Directions for this task | Please repeat the lines below exactly. Begin with the line containing "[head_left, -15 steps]" and go on through the line containing "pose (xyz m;".

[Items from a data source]

◆ ◆ ◆

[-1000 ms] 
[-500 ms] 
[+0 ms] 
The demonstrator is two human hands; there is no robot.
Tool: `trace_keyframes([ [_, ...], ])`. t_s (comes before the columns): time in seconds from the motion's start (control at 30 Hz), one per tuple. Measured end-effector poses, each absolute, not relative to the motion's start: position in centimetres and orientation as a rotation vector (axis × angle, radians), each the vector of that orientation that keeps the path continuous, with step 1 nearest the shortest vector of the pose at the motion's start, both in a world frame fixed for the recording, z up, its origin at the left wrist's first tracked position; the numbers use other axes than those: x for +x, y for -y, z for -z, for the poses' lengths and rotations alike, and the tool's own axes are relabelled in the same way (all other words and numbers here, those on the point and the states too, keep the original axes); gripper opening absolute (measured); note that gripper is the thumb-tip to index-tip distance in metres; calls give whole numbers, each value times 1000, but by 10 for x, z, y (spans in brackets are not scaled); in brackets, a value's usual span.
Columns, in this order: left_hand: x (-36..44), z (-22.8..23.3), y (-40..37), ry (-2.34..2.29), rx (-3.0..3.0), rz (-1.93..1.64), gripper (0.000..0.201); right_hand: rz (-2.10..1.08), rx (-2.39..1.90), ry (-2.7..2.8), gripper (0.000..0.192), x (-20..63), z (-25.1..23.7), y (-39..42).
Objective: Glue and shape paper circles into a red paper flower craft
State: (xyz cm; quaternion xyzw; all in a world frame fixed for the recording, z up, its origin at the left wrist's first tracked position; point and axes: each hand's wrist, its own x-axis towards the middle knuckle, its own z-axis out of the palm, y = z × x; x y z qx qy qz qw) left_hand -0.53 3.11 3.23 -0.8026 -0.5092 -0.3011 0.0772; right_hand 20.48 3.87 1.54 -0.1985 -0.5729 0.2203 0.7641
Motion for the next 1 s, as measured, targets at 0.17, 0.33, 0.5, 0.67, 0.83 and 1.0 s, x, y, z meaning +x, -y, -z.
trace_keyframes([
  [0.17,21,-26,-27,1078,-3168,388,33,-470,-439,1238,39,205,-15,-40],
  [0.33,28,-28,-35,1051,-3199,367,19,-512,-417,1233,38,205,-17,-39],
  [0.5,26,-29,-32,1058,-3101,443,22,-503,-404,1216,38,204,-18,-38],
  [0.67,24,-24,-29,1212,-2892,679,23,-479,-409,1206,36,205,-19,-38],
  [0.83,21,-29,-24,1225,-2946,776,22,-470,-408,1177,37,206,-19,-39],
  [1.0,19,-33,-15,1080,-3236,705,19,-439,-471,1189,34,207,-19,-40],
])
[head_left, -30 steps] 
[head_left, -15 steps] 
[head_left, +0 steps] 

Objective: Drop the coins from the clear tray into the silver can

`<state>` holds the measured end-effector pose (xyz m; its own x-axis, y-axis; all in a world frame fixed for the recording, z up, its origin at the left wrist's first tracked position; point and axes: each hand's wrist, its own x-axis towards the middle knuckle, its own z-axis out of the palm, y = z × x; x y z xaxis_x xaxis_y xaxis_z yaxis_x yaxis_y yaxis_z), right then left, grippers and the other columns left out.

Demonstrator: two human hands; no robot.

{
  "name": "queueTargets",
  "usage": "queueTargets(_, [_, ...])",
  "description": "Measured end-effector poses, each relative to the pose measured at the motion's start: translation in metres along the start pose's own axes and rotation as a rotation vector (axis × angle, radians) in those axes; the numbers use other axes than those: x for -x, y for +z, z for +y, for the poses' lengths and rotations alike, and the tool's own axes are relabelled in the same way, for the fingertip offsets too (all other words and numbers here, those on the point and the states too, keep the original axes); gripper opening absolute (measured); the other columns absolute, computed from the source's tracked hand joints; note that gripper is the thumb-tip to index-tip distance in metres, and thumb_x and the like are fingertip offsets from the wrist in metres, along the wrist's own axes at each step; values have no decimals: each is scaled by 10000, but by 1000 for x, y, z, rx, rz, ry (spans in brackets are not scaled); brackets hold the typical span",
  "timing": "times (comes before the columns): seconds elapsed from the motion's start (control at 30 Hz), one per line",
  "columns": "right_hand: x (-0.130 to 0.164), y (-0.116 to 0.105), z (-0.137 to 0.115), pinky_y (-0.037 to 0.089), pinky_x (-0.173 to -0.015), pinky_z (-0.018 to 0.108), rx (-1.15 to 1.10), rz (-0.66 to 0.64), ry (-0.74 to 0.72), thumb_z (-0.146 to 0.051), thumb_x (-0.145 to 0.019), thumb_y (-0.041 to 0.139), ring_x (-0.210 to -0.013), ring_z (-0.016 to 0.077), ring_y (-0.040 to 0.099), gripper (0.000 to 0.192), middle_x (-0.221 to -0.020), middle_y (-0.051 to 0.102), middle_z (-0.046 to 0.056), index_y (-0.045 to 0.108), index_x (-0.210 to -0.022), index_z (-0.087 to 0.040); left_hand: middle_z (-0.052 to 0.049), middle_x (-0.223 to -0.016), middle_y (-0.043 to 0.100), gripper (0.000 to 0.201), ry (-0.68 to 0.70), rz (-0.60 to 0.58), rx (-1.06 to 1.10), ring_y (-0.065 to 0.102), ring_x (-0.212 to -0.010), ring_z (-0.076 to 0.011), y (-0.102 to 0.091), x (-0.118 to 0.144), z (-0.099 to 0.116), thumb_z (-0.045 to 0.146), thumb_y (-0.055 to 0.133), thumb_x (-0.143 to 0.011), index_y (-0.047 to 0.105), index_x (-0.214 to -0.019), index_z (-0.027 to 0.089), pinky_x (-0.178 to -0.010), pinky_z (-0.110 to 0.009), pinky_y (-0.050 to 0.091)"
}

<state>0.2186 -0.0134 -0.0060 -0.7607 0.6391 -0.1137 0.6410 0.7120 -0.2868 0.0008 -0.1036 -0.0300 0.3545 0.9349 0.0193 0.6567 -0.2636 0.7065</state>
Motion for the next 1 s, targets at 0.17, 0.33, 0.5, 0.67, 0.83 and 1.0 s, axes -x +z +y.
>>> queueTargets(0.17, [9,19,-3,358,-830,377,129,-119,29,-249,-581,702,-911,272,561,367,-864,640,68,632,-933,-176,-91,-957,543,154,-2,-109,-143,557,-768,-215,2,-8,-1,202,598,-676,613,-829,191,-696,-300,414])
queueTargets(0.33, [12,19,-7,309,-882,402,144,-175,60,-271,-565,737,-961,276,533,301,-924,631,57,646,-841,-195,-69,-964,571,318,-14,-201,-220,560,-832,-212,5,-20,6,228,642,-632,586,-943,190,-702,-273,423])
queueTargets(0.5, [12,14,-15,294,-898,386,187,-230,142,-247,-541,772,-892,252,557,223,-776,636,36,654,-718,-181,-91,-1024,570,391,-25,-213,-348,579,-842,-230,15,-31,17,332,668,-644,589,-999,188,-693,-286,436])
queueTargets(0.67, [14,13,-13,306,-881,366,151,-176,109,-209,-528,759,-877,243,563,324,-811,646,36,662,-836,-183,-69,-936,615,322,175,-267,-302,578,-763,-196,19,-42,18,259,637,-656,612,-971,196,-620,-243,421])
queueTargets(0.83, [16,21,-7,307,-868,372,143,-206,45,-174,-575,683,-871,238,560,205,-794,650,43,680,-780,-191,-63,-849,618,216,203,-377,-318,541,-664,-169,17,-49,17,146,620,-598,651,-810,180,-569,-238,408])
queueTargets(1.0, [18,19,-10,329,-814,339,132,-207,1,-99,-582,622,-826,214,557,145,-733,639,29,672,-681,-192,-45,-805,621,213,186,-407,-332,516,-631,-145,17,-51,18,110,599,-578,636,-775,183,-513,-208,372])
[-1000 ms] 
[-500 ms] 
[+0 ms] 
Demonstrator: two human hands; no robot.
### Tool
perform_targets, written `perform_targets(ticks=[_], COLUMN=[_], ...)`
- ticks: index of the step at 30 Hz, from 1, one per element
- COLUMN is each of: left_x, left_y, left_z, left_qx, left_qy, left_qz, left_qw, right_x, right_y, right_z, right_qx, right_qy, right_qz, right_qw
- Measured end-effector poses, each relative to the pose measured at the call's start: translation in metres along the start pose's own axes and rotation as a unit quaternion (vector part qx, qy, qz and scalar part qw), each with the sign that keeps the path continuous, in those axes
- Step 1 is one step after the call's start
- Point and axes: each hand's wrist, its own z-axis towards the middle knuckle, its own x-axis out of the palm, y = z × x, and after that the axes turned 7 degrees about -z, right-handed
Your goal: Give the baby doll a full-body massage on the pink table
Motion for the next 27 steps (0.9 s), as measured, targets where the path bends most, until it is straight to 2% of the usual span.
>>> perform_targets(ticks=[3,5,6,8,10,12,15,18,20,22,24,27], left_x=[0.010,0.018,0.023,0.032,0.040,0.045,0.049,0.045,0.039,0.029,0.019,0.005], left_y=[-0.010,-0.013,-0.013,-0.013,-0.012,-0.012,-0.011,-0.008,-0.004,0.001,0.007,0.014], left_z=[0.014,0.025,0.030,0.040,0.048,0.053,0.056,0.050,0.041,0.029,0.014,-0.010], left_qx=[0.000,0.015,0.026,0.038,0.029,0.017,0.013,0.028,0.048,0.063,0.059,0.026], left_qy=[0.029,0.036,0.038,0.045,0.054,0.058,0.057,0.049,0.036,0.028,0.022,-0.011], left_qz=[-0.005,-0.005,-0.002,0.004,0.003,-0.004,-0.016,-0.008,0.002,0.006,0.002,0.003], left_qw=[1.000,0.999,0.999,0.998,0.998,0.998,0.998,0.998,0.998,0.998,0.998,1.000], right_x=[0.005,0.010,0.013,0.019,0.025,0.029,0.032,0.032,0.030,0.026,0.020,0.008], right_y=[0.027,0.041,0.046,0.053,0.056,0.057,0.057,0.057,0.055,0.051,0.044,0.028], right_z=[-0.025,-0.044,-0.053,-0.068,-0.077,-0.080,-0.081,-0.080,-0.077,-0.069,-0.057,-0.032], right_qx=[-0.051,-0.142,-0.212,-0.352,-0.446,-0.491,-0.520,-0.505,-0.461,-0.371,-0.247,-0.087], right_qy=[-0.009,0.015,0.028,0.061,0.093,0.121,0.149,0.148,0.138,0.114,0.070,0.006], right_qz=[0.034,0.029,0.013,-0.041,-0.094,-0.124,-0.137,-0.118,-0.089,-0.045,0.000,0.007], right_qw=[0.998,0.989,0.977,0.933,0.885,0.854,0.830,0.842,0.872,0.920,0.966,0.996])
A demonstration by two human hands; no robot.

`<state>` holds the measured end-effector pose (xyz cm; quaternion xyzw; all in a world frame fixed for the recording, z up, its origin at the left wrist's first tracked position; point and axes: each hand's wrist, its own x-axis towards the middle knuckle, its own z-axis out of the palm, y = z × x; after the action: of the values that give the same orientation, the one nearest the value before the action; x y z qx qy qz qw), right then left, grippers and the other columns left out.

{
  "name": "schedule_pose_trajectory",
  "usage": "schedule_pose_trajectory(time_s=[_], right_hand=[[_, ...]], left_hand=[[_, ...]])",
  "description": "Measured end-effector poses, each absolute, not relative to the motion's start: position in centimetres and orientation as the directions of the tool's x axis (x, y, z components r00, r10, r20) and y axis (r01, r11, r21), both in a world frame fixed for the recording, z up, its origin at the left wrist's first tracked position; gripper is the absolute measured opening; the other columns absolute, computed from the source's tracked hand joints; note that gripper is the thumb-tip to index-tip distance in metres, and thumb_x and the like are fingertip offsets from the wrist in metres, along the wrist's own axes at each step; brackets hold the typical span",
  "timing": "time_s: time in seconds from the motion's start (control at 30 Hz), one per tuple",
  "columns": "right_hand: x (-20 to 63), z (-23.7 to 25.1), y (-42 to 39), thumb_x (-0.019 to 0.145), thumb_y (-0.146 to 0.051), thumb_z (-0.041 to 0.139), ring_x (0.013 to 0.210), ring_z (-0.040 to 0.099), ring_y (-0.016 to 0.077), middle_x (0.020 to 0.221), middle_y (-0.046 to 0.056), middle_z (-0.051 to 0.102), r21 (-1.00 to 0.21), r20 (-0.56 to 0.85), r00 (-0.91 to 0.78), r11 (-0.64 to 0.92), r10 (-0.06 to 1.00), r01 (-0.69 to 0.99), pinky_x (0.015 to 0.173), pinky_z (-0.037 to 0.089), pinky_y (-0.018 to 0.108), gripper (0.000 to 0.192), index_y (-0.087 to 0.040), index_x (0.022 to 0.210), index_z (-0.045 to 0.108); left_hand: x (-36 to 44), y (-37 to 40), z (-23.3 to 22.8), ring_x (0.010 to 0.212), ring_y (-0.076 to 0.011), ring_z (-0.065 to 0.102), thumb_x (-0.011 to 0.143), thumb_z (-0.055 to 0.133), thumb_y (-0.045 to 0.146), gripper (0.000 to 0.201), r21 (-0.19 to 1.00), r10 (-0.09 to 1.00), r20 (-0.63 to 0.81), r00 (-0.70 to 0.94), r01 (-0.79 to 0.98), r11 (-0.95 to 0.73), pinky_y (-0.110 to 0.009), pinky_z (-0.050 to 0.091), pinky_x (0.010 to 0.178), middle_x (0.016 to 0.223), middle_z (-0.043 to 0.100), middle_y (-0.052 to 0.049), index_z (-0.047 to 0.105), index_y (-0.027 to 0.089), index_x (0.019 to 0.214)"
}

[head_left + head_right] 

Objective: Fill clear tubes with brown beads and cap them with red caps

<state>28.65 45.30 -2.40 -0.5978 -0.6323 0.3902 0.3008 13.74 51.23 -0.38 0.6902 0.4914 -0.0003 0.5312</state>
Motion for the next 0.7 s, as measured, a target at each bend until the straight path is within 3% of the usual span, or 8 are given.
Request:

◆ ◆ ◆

Answer section |
[head_left, -15 steps] 
[head_left, +0 steps] 

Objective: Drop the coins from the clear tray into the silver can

`<state>` holds the measured end-effector pose (xyz m; its own x-axis, y-axis; all in a world frame fixed for the recording, z up, its origin at the left wrist's first tracked position; point and axes: each hand's wrist, its own x-axis towards the middle knuckle, its own z-axis out of the palm, y = z × x; x y z xaxis_x xaxis_y xaxis_z yaxis_x yaxis_y yaxis_z), right then left, grippers and the other columns left out.

For this exercise, nothing more remains to be done.